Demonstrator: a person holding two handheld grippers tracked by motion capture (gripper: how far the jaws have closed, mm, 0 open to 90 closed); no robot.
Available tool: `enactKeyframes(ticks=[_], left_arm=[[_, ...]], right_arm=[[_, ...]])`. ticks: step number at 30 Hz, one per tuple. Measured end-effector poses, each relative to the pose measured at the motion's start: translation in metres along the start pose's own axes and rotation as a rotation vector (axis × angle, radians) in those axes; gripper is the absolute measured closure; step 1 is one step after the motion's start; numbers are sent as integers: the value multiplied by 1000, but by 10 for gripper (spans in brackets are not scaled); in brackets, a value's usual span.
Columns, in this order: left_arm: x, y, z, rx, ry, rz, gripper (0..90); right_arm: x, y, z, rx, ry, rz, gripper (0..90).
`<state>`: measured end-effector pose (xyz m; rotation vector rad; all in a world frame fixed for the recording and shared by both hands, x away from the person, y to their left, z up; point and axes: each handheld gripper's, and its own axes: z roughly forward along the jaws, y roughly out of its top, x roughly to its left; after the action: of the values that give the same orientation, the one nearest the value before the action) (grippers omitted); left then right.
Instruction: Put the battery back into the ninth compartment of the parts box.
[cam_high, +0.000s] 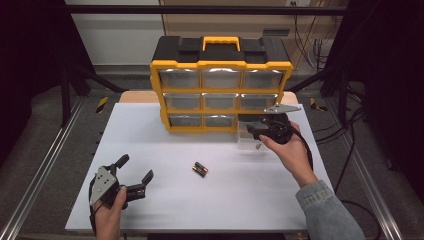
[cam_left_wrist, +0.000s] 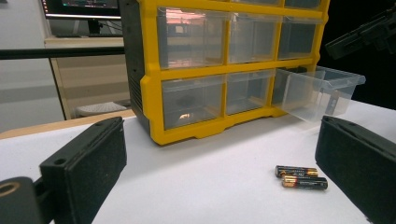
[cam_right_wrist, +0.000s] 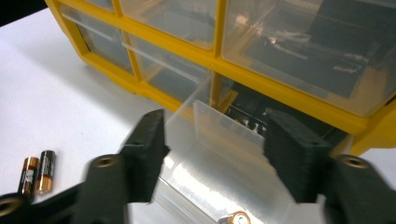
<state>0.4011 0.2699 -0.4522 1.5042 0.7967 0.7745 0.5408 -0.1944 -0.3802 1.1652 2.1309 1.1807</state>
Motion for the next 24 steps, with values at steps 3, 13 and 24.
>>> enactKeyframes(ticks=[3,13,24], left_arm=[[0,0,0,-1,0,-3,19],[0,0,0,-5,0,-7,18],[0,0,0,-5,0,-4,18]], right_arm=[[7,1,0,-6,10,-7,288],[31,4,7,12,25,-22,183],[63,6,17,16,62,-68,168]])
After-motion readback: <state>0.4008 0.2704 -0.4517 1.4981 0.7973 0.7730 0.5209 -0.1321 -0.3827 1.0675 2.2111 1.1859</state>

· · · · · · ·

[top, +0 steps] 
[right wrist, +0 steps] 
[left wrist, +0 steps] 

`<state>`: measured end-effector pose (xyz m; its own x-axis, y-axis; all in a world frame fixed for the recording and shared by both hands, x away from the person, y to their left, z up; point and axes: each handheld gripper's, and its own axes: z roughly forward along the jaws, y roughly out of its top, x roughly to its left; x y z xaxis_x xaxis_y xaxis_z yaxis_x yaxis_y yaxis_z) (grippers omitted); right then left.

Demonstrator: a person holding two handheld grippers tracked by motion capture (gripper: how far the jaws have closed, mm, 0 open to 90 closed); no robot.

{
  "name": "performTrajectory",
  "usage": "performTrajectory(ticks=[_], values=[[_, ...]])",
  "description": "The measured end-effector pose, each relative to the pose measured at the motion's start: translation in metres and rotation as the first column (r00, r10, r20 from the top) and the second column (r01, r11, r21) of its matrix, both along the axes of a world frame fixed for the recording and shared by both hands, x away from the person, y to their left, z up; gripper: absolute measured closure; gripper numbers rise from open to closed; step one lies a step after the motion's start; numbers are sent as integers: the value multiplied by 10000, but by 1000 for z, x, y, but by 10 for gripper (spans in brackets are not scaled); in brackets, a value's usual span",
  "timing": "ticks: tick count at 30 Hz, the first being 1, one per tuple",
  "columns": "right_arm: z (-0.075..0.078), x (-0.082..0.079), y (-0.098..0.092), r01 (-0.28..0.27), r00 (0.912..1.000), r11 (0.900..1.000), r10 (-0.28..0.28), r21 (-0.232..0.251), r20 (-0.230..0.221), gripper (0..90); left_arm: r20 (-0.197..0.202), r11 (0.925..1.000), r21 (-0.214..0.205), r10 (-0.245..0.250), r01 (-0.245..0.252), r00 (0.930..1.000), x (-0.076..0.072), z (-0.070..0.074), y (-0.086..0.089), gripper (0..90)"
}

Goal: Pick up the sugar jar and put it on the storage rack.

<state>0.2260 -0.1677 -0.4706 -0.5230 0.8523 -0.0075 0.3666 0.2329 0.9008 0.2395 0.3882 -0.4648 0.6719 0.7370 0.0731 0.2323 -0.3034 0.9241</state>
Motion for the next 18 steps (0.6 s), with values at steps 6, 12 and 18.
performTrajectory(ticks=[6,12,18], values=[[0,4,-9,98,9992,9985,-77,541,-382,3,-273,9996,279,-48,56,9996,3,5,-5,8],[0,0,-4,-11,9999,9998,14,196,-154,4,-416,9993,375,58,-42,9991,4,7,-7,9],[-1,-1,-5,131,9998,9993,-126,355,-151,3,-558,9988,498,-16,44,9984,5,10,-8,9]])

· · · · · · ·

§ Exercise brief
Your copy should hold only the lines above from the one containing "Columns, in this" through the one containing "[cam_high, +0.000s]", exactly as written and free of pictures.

§ Answer section
Columns, in this order: left_arm: x, y, z, rx, ry, rz, gripper (0..90); right_arm: x, y, z, rx, ry, rz, gripper (0..90).
`<state>`: measured end-effector pose (xyz m; rotation vector rad; all in a world frame fixed for the recording and shared by both hands, x away from the person, y to their left, z up; point and axes: each handheld gripper's, and its own axes: z roughly forward along the jaws, y roughly out of its top, x roughly to its left; after the action: of the values that give the same orientation, the one nearest the value before the action) (grippers omitted); left then right.
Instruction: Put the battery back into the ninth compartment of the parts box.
[cam_high, +0.000s] 

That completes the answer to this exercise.